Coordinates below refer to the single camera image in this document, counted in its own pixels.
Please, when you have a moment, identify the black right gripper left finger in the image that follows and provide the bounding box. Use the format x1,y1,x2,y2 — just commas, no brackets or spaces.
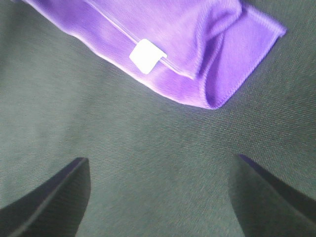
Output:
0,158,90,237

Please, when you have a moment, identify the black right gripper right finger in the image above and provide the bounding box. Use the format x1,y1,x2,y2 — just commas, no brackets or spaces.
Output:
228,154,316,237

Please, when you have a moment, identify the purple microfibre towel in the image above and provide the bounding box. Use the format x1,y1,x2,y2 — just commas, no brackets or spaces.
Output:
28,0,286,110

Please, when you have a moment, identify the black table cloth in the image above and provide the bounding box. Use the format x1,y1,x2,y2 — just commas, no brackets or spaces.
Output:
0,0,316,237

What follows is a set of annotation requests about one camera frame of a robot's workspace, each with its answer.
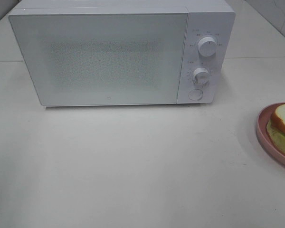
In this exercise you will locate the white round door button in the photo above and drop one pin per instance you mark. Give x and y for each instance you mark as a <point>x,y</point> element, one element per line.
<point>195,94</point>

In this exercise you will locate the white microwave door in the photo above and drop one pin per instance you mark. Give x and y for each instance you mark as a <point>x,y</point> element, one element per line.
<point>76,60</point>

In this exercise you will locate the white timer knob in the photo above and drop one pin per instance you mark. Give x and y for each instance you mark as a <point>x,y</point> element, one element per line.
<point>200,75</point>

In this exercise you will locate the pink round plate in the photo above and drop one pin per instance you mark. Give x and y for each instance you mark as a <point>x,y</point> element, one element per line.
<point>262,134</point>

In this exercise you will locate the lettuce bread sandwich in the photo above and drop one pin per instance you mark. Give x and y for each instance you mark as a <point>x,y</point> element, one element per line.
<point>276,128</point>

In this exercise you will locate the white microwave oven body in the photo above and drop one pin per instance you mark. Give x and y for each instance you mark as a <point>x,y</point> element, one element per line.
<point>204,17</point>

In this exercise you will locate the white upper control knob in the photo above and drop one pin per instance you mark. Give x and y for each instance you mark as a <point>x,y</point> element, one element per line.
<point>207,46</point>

+ + + +

§ **WHAT THE TASK REQUIRES**
The line containing "<point>276,128</point>" marks the start; retype it and each line after it through the end of the records above, exactly.

§ **YOUR RESPONSE**
<point>276,128</point>

In this exercise you will locate the white microwave oven body in the photo above and drop one pin per instance you mark. Give x and y for each instance you mark as a <point>x,y</point> element, one element per line.
<point>204,17</point>

In this exercise you will locate the white upper control knob in the photo above and drop one pin per instance you mark. Give x and y for each instance you mark as a <point>x,y</point> element, one element per line.
<point>207,46</point>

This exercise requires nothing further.